## What is being asked:
Write out, word for word, the part of the listing below that opens with the line containing "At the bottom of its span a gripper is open" and closes with the line containing "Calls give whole", keeping both of those lines and adding no others.

═════ Working data ═════

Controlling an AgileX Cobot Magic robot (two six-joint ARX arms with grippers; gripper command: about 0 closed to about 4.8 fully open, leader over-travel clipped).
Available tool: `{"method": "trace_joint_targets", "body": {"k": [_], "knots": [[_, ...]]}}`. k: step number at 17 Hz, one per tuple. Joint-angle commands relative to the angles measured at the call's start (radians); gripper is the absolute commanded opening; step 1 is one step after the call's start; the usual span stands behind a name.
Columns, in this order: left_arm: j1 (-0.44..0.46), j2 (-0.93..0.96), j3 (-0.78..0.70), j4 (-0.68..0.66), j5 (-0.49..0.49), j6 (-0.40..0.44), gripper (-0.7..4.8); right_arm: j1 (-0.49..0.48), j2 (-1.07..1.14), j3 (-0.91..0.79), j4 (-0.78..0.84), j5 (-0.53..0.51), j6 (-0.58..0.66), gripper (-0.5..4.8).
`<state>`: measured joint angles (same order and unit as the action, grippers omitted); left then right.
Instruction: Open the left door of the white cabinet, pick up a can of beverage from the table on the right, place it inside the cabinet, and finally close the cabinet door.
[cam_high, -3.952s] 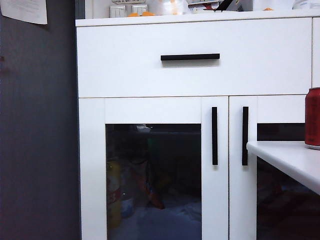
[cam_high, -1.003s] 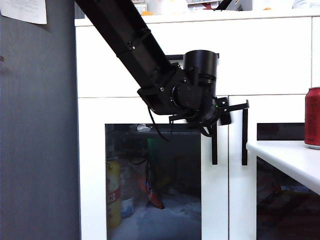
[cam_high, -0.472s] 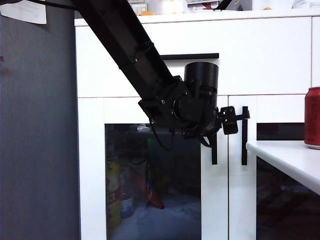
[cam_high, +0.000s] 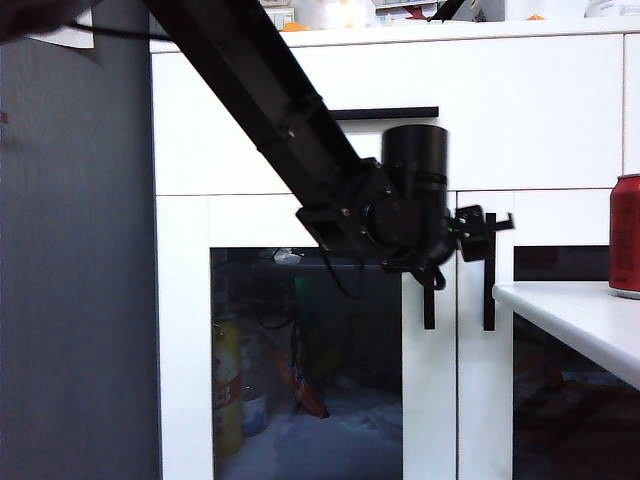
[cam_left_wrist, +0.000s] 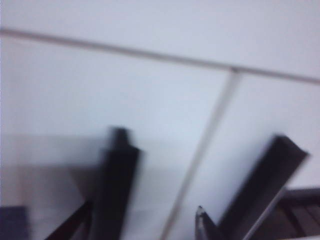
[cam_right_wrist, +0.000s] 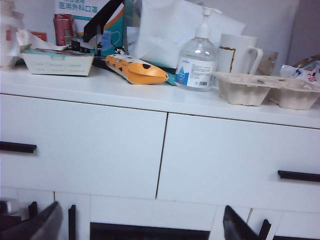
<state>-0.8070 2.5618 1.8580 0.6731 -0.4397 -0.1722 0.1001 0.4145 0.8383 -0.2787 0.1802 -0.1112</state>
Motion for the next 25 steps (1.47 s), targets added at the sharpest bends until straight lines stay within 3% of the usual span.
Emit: {"method": "trace_joint_targets", "body": {"k": [1, 2, 3, 5, 6, 12, 25], "knots": [[0.010, -0.007, 0.014, -0.003, -0.042, 0.007, 2.68, 0.000, 0.000, 0.002, 0.014, 0.002, -0.001, 4.13], [0.010, -0.007, 0.014, -0.016, -0.087, 0.007, 2.66, 0.000, 0.000, 0.002, 0.013, 0.001, -0.001, 4.13], [0.010, -0.007, 0.014, -0.017, -0.113, 0.007, 2.25, 0.000, 0.000, 0.002, 0.014, 0.001, -0.001, 4.13], [0.010, -0.007, 0.014, -0.012, -0.122, 0.008, 0.99, 0.000, 0.000, 0.002, 0.013, 0.001, -0.001, 4.13], [0.010, -0.007, 0.014, -0.010, -0.121, 0.007, -0.11, 0.000, -0.001, 0.002, 0.013, 0.001, -0.001, 4.13], [-0.008, -0.008, 0.014, 0.025, 0.017, 0.007, -0.05, 0.000, 0.000, 0.002, 0.018, 0.002, 0.000, 4.13], [-0.022, -0.007, 0.013, -0.007, 0.017, 0.007, -0.05, 0.000, -0.002, 0.003, 0.095, 0.005, 0.001, 4.13]]}}
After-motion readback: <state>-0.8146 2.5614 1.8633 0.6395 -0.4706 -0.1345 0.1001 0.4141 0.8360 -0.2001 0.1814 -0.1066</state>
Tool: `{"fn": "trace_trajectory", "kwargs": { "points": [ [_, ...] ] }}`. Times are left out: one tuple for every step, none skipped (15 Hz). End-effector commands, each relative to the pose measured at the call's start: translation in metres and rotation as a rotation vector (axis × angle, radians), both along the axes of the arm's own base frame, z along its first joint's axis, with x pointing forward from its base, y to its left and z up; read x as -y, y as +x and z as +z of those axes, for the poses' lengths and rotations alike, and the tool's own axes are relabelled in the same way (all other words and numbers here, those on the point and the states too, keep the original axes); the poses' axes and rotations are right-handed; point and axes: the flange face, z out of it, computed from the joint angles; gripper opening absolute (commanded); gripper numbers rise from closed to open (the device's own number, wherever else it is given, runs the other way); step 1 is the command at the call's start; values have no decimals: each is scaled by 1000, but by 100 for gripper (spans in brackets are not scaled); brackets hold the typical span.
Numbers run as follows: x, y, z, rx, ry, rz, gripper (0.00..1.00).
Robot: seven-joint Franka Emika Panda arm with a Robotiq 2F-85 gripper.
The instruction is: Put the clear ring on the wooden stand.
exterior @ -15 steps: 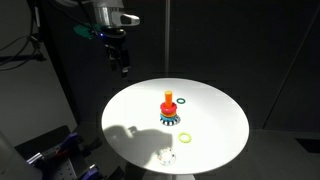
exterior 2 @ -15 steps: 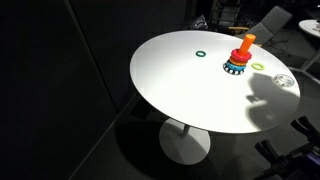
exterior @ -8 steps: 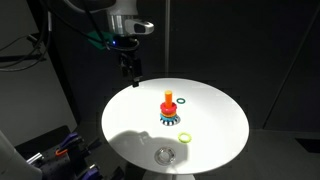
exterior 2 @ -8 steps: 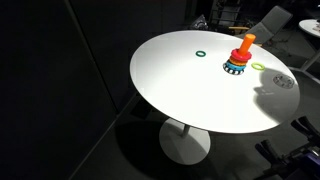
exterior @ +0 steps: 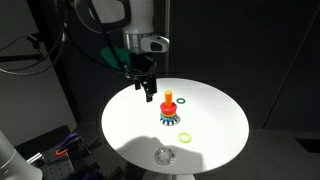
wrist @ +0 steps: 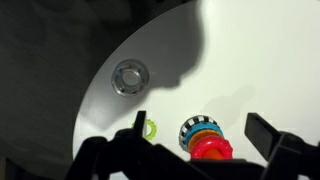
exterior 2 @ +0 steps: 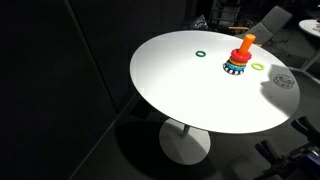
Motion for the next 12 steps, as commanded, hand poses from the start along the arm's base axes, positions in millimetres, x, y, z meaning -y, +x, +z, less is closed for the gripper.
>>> {"fn": "trace_trajectory", "kwargs": {
  "points": [
    [5,0,-5,-3,10,-3,100],
    [7,0,-9,-11,14,-5,100],
    [6,1,-11,-15,14,-4,100],
    [6,1,-11,-15,14,-2,100],
    [5,1,-10,-15,14,-1,100],
    [4,1,-10,-14,13,1,100],
    [4,1,-10,-14,13,2,100],
    [9,1,-14,-9,8,-11,100],
    [15,0,-18,-7,5,-22,100],
    [19,0,-22,-8,6,-33,100],
    [24,-1,-25,-7,1,-47,100],
    [30,0,-30,-6,-1,-60,100]
  ]
}}
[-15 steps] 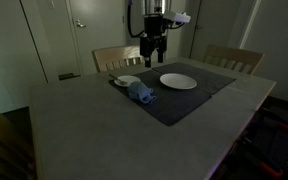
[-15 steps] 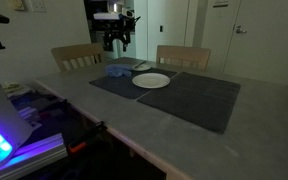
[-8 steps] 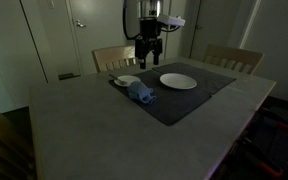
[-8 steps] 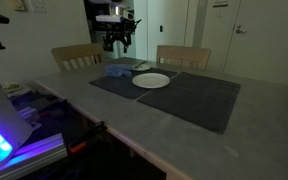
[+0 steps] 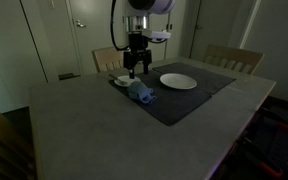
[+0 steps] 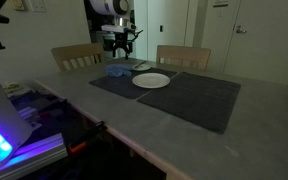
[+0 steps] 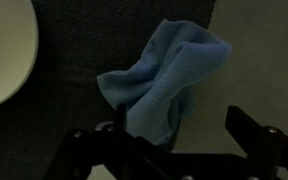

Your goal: Pick up the towel and clean the plate

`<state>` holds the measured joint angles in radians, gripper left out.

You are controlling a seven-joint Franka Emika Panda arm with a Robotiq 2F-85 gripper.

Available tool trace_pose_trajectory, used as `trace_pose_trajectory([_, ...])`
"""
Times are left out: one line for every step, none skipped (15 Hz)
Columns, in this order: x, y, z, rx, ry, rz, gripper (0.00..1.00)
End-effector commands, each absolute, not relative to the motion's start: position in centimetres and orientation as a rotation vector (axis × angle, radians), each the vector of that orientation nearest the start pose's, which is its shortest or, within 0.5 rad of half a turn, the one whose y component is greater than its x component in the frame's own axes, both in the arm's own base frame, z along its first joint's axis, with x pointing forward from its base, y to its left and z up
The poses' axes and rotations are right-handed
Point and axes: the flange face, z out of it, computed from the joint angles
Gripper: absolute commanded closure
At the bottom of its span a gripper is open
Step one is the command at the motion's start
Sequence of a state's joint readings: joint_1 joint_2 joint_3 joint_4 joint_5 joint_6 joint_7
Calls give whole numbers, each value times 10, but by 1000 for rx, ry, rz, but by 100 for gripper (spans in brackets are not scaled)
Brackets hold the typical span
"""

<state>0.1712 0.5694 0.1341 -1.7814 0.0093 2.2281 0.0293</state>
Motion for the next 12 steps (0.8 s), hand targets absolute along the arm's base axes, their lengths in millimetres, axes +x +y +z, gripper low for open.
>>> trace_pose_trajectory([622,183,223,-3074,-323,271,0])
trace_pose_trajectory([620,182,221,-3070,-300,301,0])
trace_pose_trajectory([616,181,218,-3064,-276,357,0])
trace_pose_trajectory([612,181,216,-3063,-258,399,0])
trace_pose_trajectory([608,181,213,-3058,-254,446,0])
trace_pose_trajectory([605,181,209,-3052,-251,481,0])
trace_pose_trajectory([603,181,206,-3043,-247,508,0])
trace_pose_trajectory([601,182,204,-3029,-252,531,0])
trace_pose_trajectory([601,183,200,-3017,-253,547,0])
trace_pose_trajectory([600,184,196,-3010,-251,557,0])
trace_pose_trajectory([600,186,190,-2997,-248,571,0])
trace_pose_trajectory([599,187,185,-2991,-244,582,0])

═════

## Reply to the task:
At the bottom of its span a gripper is open
Step one is the command at the motion's start
Sequence of a state's joint readings: joint_1 joint_2 joint_3 joint_4 joint_5 joint_6 joint_7
Calls give whole numbers, each value times 10, but by 1000 for rx, ry, rz, but by 100 for gripper (spans in brackets are not scaled)

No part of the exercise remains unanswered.